┌────────

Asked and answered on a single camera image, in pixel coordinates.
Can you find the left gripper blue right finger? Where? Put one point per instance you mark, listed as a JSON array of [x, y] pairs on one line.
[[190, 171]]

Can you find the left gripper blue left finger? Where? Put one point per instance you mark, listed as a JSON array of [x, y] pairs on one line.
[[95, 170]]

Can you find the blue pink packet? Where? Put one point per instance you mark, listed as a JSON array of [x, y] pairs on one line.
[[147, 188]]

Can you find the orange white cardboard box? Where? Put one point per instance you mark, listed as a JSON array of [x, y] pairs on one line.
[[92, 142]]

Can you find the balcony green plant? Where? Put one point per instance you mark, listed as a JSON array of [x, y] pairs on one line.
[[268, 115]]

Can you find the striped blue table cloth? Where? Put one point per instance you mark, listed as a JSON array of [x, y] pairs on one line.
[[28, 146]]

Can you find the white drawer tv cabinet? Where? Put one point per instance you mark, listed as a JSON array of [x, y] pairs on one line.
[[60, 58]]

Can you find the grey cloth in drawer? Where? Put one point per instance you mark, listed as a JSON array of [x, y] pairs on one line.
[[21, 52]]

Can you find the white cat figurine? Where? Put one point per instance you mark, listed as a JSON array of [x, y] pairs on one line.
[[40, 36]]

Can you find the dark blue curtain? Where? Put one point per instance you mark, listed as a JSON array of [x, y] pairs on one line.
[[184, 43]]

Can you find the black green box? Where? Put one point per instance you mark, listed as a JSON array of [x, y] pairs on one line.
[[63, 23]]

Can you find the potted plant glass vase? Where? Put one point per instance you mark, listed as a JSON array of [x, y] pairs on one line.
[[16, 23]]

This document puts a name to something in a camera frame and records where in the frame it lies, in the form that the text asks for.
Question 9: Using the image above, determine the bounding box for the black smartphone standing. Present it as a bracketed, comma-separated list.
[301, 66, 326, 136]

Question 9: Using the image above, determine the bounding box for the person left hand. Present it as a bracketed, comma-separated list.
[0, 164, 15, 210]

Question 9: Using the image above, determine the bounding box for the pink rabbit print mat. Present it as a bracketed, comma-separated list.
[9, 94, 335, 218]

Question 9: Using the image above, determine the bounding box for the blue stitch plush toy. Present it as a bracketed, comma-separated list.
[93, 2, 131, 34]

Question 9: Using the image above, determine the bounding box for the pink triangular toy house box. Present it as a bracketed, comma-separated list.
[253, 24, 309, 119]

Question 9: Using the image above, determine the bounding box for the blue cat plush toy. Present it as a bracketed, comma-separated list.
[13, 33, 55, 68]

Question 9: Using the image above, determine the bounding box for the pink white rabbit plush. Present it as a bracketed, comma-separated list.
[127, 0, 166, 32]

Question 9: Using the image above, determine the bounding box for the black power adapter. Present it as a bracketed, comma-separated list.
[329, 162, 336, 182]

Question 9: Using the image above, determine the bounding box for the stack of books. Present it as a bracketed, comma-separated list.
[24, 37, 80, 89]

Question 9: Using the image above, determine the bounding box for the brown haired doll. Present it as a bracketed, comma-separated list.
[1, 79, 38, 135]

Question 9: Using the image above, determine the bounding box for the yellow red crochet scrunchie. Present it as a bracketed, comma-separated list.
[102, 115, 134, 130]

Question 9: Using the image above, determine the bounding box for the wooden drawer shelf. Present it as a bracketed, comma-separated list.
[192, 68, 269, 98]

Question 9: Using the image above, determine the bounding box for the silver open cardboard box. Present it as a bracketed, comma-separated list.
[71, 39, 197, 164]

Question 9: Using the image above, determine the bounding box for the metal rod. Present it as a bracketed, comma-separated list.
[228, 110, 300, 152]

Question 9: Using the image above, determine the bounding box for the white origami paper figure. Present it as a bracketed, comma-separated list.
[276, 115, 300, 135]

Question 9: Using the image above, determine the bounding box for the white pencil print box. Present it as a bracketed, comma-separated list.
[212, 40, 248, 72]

└────────

--- Exercise requirements ---
Repeat all of the records, letter for letter.

--- Response ---
Asked and answered on a single camera image, in pixel coordinates.
Can you find the left gripper blue right finger? Where? Put one point per instance you mark, listed as a JSON array of [x, y] pairs on one line.
[[190, 171]]

Can you find the left gripper blue left finger? Where? Put one point per instance you mark, listed as a JSON array of [x, y] pairs on one line.
[[95, 170]]

Can you find the blue pink packet? Where? Put one point per instance you mark, listed as a JSON array of [x, y] pairs on one line.
[[147, 188]]

Can you find the orange white cardboard box? Where? Put one point per instance you mark, listed as a JSON array of [x, y] pairs on one line.
[[92, 142]]

Can you find the balcony green plant? Where? Put one point per instance you mark, listed as a JSON array of [x, y] pairs on one line.
[[268, 115]]

Can you find the striped blue table cloth? Where? Put one point per instance you mark, listed as a JSON array of [x, y] pairs on one line.
[[28, 146]]

Can you find the white drawer tv cabinet? Where? Put one point per instance you mark, listed as a JSON array of [x, y] pairs on one line.
[[60, 58]]

Can you find the grey cloth in drawer? Where? Put one point per instance you mark, listed as a JSON array of [x, y] pairs on one line.
[[21, 52]]

Can you find the white cat figurine? Where? Put one point per instance you mark, listed as a JSON array of [x, y] pairs on one line.
[[40, 36]]

Can you find the dark blue curtain? Where? Put one point per instance you mark, listed as a JSON array of [x, y] pairs on one line.
[[184, 43]]

Can you find the black green box? Where? Put one point per instance you mark, listed as a JSON array of [x, y] pairs on one line.
[[63, 23]]

Can you find the potted plant glass vase? Where? Put one point per instance you mark, listed as a JSON array of [x, y] pairs on one line.
[[16, 23]]

This document puts a name to something in a camera frame and records where in the frame it lies, in the form that the text asks for.
Question 9: Using the image above, determine the bounding box for the black smartphone standing. Present it as a bracketed, comma-separated list.
[301, 66, 326, 136]

Question 9: Using the image above, determine the bounding box for the person left hand. Present it as a bracketed, comma-separated list.
[0, 164, 15, 210]

Question 9: Using the image above, determine the bounding box for the pink rabbit print mat. Present it as a bracketed, comma-separated list.
[9, 94, 335, 218]

Question 9: Using the image above, determine the bounding box for the blue stitch plush toy. Present it as a bracketed, comma-separated list.
[93, 2, 131, 34]

Question 9: Using the image above, determine the bounding box for the pink triangular toy house box. Present it as a bracketed, comma-separated list.
[253, 24, 309, 119]

Question 9: Using the image above, determine the bounding box for the blue cat plush toy. Present it as a bracketed, comma-separated list.
[13, 33, 55, 68]

Question 9: Using the image above, determine the bounding box for the pink white rabbit plush. Present it as a bracketed, comma-separated list.
[127, 0, 166, 32]

Question 9: Using the image above, determine the bounding box for the black power adapter. Present it as a bracketed, comma-separated list.
[329, 162, 336, 182]

Question 9: Using the image above, determine the bounding box for the stack of books. Present it as a bracketed, comma-separated list.
[24, 37, 80, 89]

Question 9: Using the image above, determine the bounding box for the brown haired doll. Present it as a bracketed, comma-separated list.
[1, 79, 38, 135]

Question 9: Using the image above, determine the bounding box for the yellow red crochet scrunchie. Present it as a bracketed, comma-separated list.
[102, 115, 134, 130]

Question 9: Using the image above, determine the bounding box for the wooden drawer shelf. Present it as a bracketed, comma-separated list.
[192, 68, 269, 98]

Question 9: Using the image above, determine the bounding box for the silver open cardboard box. Present it as a bracketed, comma-separated list.
[71, 39, 197, 164]

Question 9: Using the image above, determine the bounding box for the metal rod. Present it as a bracketed, comma-separated list.
[228, 110, 300, 152]

Question 9: Using the image above, determine the bounding box for the white origami paper figure. Present it as a bracketed, comma-separated list.
[276, 115, 300, 135]

Question 9: Using the image above, determine the bounding box for the white pencil print box. Present it as a bracketed, comma-separated list.
[212, 40, 248, 72]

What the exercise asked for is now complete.